Growth factor/cytokine-IgG fusion proteins, including EPO-IgG and G-CSF-IgG fusion proteins, are contemplated in EP 0 464 533 A, WO99/02709 and Landolphi (1991; 1994). None of these references present any data regarding expression, purification and bioactivities of the contemplated EPO-IgG and G-CSF-IgG fusion proteins. Landolphi (1991; 1994) present bioactivity data for an IL-2-IgG1-CH fusion protein, but not for any other IgG fusion protein. The EPO-IgG1-Fc fusion protein contemplated by EP 0 464 533 A contains the two amino acid linker, ProGlu, between Asp 165 of the EPO coding sequence and the beginning of the IgG1-Fc hinge region. The carboxy-terminal amino acid in EN), Arg166 would be deleted. EP 0 464 533 A does not provide any information as to how the G-CSF coding region would be joined to the IgG1-Fc hinge region. Bioactivity data for neither protein is provided in EP 0 464 533. WO 99/02709 describes an EPO-mouse IgG2a-Fc fusion protein, but not an EPO-human IgG fusion protein. Bioactivity data for the EPO-mouse IgG2a-Fc fusion protein are not presented. WO 99/02709 also does not provide details as to the source of the EPO cDNA or human IgG genes used to construct the contemplated fusion proteins or the precise amino acids used to join EPO to the IgG domain. The reference cited in WO 99/02709 (Steurer et al., 1995) also does not provide this information.
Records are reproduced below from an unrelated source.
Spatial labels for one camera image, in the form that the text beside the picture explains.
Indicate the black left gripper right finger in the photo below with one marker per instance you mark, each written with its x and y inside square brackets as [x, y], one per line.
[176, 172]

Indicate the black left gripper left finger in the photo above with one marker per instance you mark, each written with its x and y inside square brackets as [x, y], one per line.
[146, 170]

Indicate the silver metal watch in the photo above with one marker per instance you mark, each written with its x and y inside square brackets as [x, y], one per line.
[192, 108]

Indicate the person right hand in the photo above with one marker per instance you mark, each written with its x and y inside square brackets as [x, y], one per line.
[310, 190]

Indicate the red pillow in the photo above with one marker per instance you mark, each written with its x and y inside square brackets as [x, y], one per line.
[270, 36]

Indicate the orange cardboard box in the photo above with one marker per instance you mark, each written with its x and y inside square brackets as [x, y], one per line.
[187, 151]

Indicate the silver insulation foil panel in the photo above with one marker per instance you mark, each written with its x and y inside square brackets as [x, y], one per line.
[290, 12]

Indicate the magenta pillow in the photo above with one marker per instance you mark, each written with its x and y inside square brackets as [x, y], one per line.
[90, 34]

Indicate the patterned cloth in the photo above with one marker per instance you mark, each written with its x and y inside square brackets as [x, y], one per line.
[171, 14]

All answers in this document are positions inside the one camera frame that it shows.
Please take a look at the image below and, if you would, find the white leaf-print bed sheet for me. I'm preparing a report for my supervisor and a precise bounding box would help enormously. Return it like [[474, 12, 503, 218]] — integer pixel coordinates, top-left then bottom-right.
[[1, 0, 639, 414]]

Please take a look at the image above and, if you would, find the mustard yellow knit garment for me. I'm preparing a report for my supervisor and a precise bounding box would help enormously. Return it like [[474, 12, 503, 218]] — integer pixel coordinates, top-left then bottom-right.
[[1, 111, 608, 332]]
WO 99/02709 postulates that a flexible peptide linker of 1-20 amino acids can be used to join EPO to an Ig domain; however the amino acids to be used to create the flexible linkers are not specified in WO 99/02709. Qiu et al. (1998) reported that EPO fusion proteins joined by flexible linkers of 3-7 glycine residues have significantly reduced biological activities (4-10-fold) relative to wild type EPO.
WO 99/02709 provides methods for using conditioned media from COS cells transfected with plasmids encoding hypothetical EPO-IgG fusion proteins to increase the hematocrit of a mouse. Such conditioned media will contain mixtures of monomeric and dimeric EPO-IgG fusion proteins as well as many other proteins. WO 99/02709 does not provide any evidence demonstrating that the methods taught are effective.
Thus, despite considerable effort, a need still exists for improved methods for creating growth factor/cytokine-Ig fusion proteins directly or with a variety of different linker types that preserve biological activity of the growth factor/cytokine domain of the Ig fusion protein. The present invention satisfies this need and provides related advantages.